The American Empire was Built on Racism and Class Exploitation

The photographs here are but one example of the current cesspit of racism that is churning in the United States. Republican candidate Vivek Ramaswamy posted a seemingly innocuous photo of him with his children on Halloween. The comments that followed from self-described Maga-Republicans were nothing less than vile.

Ramaswamy isn’t the only Republican to face this kind of raw hatred. Kash Patel also received a flood of racist vitriol after wishing his followers a “Happy Diwali.” And the list goes on and on and on.

In a large sense, vice president JD Vance has also played his own game of Christian nationalism. He admitted publicly that he hopes that his wife Usha converts from Hinduism to Christianity. Given his obvious affection for the widow of the late racist blowhard, Charlie Kirk, the ramifications are significant. From the top down, the rot runs deep.

Recently, Republican slop-posters created a series of AI-generated videos depicting Black women complaining about cuts to the US food assistance program SNAP (Supplemental Nutrition Assistance Program). The fake videos used disgusting racial stereotypes of Black women as being lazy and sexually promiscuous, a recurring theme among racists. But none of this gave pause to the conservative news outlet, Fox News, who ran with the story as if it were true.
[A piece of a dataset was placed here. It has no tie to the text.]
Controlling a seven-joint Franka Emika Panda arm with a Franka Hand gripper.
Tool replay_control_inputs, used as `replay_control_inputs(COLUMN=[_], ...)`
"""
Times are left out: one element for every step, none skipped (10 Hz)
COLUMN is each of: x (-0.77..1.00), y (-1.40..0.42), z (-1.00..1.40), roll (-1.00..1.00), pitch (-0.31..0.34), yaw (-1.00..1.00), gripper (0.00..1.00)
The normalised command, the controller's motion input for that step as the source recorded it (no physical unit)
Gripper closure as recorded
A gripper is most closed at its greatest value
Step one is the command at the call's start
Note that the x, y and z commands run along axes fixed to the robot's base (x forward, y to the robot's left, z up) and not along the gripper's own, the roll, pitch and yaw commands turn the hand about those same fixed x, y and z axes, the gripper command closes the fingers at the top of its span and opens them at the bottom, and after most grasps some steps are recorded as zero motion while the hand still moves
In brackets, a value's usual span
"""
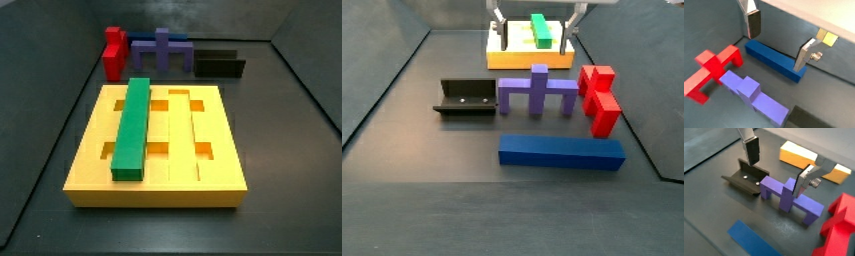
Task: Pick up the blue object. Move up. Move to above the board. Insert the blue object.
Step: Pick up the blue object.
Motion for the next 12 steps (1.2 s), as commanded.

Since the start of the government shutdown, the Trump regime has refused to fund the essential program that assists over 40 million people, half of whom are children and most of whom are white. In the miasma that is social media, there has been a flood of racist memes and posts from the far right. Some go so far as influencers using blackface to get their racist point across to their feckless fans.

And it isn’t entirely partisan. One look at the NYC mayoral race exposes the rancid racism at the heart of Andrew Cuomo’s campaign aimed at Zohran Mamdani. Cuomo has used almost every racist trope in the book in an attempt to defame Mamdani and deflect from his own sexual misconduct charges and elderly killing policies. Most of these attempts have backfired spectacularly.

But the point here is not whether one ruling political party or the other is more racist or not. Obviously, one is far more overt about it and is becoming more and more openly fascist. The bigger picture demands a look at American society itself.

Racism has always been woven into the fabric of American life. The nation that was stolen from the Indigenous population through ethnic cleansing and genocide and built by enslaved people from Africa, has never truly grappled with any of it.

The Civil Rights Movement held promise thanks to the endless work of Black and Indigenous communities. But it is now being eroded by an enormous segment of the white population that has never truly accepted it. And far right white politicians continue to use it as a distraction from egregious economic policies that favour billionaires over their constituents.

But while the Republican Party seeks to whitewash American history of its copious crimes and suppress any discussion of the history and legacy of institutionalized racism, the Democratic Party elite continue to hold on to a romanticized version of it. To many, the election of Obama was enough to live in a fantasy of a post-racial society. After all, why should there be talk of reparations if we can all go to the silly and revisionist musical ‘Hamilton’ together in an unsegregated theatre?

The stark reality is that the American Empire was built on racism and class exploitation. And it is now in steep decline. Its economy is on the brink of collapse thanks to a regime that cares far more about padding the pockets of useless billionaires and enacting business-killing tariffs than addressing the dire needs of its population. Its soft power abroad is waning due to a long history of belligerent foreign policy and blatant hypocrisy and its most recent support and aid of an obvious genocide in Gaza.

The Trump regime is simply the logical result of this vicious bipartisan legacy. Its use of racism to divide people isn’t anything new. It simply has no other tools in its belt than to distract and scapegoat vulnerable and marginalized communities. So, as the American imperial project enters its closing chapters, we should expect even more racist rhetoric and worse.

Given all of this, one would think that racialized people like Ramasamy would wake up from their hypnotic slumber. That they would see Maga and the American project for what it is. But the illusion of inclusion can be a powerful and intoxicating drug. And most of them have overdosed on it.